Acreditava que todos os seres possuíam uma alma que não se perde após a morte, mas transforma-se. Defendeu com convicção a ideia de que a verdade deve prevalecer sobre as crenças. Dizia também que “a verdade não é modificada pelas opiniões do vulgo, nem pela confirmação da maioria”. Ao contrário de outros estudiosos da época, Bruno abraçou o heliocentrismo defendido pelo astrônomo Nicolau Copérnico. Mais do que isso, ele acreditava ser o universo infinito e salpicado de estrelas com sistemas solares próprios. Giordano Bruno percorreu quase toda a Europa dando aulas e divulgando suas teorias. Passou por cidades como Praga, Frankfurt, Toulouse, Paris, Gênova e Londres, onde viveu sob proteção do embaixador francês. Foi durante a passagem pela Alemanha, onde lecionou em diversas cidades, que escreveu sua principal obra: Sobre a Associação de Imagens, os Signos e as Ideias. O julgamento de Bruno durou sete anos, durante os quais ele permaneceu no cárcere do Santo Ofício. Negou qualquer interesse particular em questões teológicas, mas em momento algum abandonou sua filosofia. Esse foi o maior obstáculo para Bruno: a Inquisição queria que ele abdicasse completamente de todas as suas ideias. Ao ouvir a sentença, Bruno teria dito aos juízes: - “Vocês pronunciam esta sentença contra mim com um medo maior do que eu sinto ao recebê-la”. Na morte pela Inquisição a vítima não morre queimada. Morre antes pela falta de oxigênio em torno de si, que as chamas consomem.

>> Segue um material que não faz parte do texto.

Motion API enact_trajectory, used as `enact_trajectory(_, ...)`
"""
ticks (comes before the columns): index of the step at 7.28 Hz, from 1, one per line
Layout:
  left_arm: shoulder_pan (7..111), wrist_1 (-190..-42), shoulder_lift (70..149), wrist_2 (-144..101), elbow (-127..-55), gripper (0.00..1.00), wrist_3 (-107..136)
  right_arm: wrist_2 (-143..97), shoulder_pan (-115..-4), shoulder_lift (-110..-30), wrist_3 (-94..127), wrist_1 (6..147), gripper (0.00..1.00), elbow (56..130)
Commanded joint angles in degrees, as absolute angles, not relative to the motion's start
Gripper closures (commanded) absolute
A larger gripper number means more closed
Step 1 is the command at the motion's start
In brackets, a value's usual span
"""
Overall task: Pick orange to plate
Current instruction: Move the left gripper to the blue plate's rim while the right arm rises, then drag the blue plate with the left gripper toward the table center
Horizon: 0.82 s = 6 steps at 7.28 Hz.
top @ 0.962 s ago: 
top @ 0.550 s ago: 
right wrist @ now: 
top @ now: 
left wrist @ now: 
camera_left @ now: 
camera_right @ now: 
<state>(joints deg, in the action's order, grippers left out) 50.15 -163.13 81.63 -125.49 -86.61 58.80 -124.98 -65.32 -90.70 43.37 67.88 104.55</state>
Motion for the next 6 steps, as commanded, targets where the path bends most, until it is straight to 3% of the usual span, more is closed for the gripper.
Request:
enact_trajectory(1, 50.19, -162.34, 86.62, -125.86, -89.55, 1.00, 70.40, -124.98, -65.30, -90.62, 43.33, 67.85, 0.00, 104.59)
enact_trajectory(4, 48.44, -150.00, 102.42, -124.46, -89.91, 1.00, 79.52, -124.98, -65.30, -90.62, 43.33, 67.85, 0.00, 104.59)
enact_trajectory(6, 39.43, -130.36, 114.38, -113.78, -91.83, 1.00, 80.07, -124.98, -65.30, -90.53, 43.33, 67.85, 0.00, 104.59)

Morre por queimar os pulmões pelo pouco ar, incandescente, à sua volta. Morre, sobretudo por asfixia, antes mesmo de ter seu corpo cremado. Giordano foi morto com um pedaço de pau amarrado na sua boa para evitar que falasse, para evitar que os insultasse antes de morrer. Morreu calado, mas suas idéias sobre o Universo Infinito, sobre os sistemas solares mais do que nunca vem sendo provadas, admitidas e comprovadas, pois a verdade é filha do tempo e não da autoridade. Talvez ele recordasse naquele instante derradeiro às palavras que certa vez escrevera num momento de profunda melancolia: “Vejam”, prognosticou ele, “o que acontece a este cidadão servidor do mundo que tem como o seu pai o Sol e a sua mãe a Terra, vejam como o mundo que ele ama acima de tudo o condena, o persegue e o fará desaparecer”. Assassinado aos 52 anos tornou-se mártir mas não apenas do livre-pensamento pós-renascentista. Ele enfrentou como homme de lettres a radicalização propugnada pela contrarreforma da Igreja Católica. São muitas as influências apontadas que Giordano Bruno teria sofrido durante o período de sua formação. É especialmente atraído pelas novas correntes de pensamento, entre as quais as obras de Platão e Hermes Trismegistus, ambos muito difundidos na Itália ao início do Renascimento.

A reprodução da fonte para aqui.